Dan was silent for a moment; then, “No, it hasn’t, either!” he exclaimed suddenly.
“What do you mean?”
“Why, what we want to do isn’t to paint out their sign, but to paint our own above it; see?”
“Yes, but how? Use ladders?”
“Where’d we get the ladders?” asked Dan scornfully. “Now, how would ‘Camp Chicora, ’04’ look about twenty feet above their old letters?”
“Fine, but we can’t get it there, can we?”
“Sure! Get some paint and a good big brush, and about fifty feet of rope.”
Bob whistled.
“You’re a wonder, Dan!” he said softly. “I choose to do the painting!”
“Like thunder! Whose idea was it?”
“Yours, but I weigh less than you do, Dan.”
“That doesn’t matter. We’ll get rope that’ll hold three times my weight.”
“Do you think you can do it?” asked Bob, looking upward at the smooth face of the rock.

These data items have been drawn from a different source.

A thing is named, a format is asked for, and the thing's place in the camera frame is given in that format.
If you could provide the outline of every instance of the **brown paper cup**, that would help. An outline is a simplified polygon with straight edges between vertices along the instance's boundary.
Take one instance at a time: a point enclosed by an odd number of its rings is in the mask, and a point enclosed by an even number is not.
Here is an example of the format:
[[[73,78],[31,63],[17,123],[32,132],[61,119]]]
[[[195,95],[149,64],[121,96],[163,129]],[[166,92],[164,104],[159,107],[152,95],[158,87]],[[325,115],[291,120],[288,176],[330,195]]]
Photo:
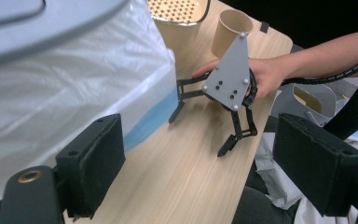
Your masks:
[[[245,13],[236,9],[223,11],[220,13],[220,19],[214,33],[212,53],[216,57],[222,58],[239,33],[249,34],[252,30],[252,20]]]

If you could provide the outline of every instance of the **perforated basket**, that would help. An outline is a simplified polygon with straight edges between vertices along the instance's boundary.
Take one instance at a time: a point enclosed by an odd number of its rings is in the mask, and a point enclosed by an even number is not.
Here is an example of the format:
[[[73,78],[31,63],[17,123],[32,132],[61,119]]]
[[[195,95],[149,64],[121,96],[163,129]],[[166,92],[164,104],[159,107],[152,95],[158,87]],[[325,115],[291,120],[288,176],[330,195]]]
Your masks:
[[[208,14],[210,0],[148,0],[152,18],[177,25],[195,25]]]

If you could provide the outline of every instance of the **wooden table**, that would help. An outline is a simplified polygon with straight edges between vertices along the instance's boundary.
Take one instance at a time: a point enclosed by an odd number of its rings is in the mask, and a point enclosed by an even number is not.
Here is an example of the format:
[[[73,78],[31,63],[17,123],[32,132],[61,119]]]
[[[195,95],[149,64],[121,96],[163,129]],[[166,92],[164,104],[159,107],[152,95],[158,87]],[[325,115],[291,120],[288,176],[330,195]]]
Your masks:
[[[214,56],[211,44],[219,13],[229,8],[212,1],[198,35],[182,50],[178,78],[189,78],[199,65]],[[259,31],[253,20],[248,36],[249,56],[268,58],[290,52],[292,41],[269,28]],[[140,146],[126,154],[126,162],[94,218],[76,223],[231,223],[249,173],[273,95],[255,102],[254,120],[259,135],[240,140],[218,158],[217,151],[234,133],[230,114],[205,97],[186,100],[175,123],[161,126]],[[242,128],[247,128],[244,108]]]

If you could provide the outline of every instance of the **crumpled plastic sheet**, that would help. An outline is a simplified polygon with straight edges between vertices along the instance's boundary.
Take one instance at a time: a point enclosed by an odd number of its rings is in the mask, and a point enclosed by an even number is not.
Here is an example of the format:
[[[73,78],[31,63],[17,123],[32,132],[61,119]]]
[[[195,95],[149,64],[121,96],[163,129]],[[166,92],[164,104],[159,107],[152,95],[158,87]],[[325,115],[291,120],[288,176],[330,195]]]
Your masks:
[[[174,58],[145,0],[79,38],[0,66],[0,200],[7,180],[55,156],[94,120],[122,116],[125,150],[177,106]]]

“Course I can do it; any fellow could. Hello!” He stumbled over the rocks and picked up a paint-brush, very sticky with vermilion paint. “Just the thing,” he chuckled. “We won’t have to buy one. Kind of them to leave it, eh? And here’s the can over here. Think we’ll want that?”
“I don’t believe so, but you might fetch it out in case we do.”
Dan did so, and carried can and brush down through the bushes to the edge of the meadow and there hid them. Then, with many a backward look at the cliff, they made their way to the road, and so to the village, arranging ways and means as they went.
“We’ll go along the road by the river and strike up the mountain from there, keeping along this side. I’ll make a seat out of a piece of board, like a swing, you know, and hitch that to the end of the rope. Then all you fellows will have to do is to lower me down.”
“That’s all right; but how will you move along from left to right when you’re down there?”
Dan considered this problem for a minute in silence; then he was forced to own himself stuck.
“Of course, you can pull me up and move the rope, and then let me down again, but that will take a month of Sundays.”
Nevertheless, no better solution of the problem presented itself, and Dan reckoned that he could paint three letters from each position, necessitating but five changes.
“I guess we’d better not tell the fellows about it,” said Bob. “If we do, it’s sure to get out and Clint will hear of it. If he does, it’s all over.”
“That’s so. We’ll just say that we’re trying to think up a way to do it. And this afternoon some of us had better go to Warder and get a gallon can of nice blue paint. Then to-morrow morning we can get to work before any one knows anything about it.”
“We’ll have to have Nelson and Tom, though.”
“Sure! We couldn’t do it without them. It will take a couple of you to hold the rope. You’ll have to snub it around a tree, or something, you know. I guess you and I’d better go to Warder, because we’ll have to buy the rope too, and I want to have a hand in that; I feel a sort of interest in that rope.”
“I guess you do,” Bob answered with a smile. “But I don’t think I can go with you on account of practise. Take Nelson.”
“All right. Who’s got any money? I’ve drawn my allowance for next week already.”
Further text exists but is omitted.